[What you are asked to do] Look over the entries that follow. Report how many lines contain "image", with nothing else.

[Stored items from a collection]
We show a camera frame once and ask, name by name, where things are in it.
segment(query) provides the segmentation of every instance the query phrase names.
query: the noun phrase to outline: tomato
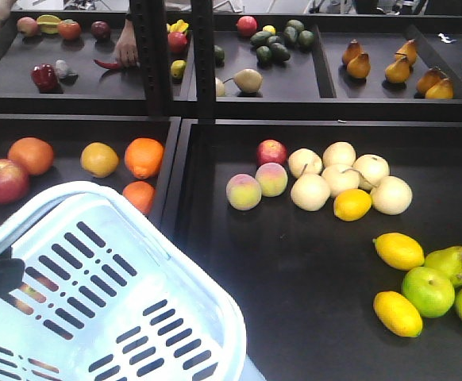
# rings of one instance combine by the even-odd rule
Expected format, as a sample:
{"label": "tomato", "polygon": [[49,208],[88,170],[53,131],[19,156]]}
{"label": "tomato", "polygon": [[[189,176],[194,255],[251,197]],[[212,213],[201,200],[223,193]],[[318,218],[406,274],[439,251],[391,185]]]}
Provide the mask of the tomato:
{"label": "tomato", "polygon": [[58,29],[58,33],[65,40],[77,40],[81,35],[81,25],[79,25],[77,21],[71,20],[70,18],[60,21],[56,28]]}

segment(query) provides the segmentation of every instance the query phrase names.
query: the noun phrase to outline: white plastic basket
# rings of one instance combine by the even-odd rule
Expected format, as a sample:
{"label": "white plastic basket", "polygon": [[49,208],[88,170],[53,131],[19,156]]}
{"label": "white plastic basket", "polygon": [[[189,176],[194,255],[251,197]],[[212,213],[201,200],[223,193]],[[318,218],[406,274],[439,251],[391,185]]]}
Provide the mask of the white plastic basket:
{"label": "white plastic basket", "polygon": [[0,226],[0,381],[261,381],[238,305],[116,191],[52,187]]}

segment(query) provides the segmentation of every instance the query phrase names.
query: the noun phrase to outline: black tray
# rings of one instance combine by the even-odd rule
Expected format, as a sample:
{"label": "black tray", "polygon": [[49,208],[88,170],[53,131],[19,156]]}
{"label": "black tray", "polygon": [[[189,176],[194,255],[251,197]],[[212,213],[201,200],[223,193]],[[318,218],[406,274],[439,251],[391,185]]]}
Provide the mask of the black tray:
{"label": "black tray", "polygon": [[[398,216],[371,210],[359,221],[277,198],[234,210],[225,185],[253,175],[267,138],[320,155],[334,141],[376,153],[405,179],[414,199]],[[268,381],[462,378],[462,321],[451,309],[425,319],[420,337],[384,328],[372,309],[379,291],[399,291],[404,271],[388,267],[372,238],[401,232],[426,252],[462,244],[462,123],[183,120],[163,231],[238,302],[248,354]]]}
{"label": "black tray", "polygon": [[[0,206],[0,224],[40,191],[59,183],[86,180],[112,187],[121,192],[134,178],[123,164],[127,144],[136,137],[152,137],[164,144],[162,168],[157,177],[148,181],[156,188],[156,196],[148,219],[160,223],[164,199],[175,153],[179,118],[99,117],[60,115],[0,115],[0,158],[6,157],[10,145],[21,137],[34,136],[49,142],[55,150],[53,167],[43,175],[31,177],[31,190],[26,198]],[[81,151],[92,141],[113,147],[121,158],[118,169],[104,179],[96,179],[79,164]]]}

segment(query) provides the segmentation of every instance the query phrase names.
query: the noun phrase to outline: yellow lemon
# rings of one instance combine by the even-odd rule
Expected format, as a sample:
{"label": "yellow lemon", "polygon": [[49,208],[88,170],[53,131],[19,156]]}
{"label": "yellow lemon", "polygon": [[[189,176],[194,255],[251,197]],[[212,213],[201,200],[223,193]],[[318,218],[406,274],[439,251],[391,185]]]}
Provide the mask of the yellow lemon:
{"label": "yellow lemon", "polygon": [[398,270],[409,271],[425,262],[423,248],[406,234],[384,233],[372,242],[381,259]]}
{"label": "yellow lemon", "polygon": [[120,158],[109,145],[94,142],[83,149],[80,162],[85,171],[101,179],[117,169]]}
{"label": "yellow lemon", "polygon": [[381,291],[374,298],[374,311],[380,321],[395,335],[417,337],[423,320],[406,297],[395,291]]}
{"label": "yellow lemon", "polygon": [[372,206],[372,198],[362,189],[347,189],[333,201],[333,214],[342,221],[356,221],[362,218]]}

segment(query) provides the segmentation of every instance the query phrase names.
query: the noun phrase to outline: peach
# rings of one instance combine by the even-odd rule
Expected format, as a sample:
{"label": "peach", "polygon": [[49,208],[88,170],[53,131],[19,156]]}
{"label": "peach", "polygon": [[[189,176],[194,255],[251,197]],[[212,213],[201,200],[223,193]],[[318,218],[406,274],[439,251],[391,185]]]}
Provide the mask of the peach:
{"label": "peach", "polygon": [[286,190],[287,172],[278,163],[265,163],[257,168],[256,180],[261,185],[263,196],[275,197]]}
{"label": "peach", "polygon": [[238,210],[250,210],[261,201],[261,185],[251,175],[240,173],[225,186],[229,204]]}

...

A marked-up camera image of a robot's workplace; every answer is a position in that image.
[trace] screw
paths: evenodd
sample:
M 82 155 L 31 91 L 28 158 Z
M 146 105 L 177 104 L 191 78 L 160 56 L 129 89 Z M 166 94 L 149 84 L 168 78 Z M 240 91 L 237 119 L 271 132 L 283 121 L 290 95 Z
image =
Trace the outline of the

* * *

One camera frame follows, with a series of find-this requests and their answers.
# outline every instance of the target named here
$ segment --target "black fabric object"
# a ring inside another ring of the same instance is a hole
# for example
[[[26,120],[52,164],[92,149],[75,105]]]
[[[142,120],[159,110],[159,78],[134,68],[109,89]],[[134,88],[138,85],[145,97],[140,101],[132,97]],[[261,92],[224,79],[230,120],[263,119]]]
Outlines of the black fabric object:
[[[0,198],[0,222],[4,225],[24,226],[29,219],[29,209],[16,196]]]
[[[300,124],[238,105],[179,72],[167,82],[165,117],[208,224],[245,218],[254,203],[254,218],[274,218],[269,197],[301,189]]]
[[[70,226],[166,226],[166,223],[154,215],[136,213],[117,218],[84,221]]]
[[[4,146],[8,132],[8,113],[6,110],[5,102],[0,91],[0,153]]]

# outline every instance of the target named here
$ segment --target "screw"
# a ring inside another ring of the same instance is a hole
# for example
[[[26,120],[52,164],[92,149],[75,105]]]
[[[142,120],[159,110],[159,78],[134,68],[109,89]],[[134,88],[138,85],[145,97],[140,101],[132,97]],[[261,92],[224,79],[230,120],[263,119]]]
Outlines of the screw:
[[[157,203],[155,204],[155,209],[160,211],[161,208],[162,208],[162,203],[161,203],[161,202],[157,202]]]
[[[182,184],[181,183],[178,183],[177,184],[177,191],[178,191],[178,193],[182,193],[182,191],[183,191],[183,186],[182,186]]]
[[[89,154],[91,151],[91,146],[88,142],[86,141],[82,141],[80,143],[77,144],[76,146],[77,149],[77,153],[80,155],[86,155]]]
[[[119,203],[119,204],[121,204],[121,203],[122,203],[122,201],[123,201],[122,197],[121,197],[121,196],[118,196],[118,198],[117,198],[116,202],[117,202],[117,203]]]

[Output below] 2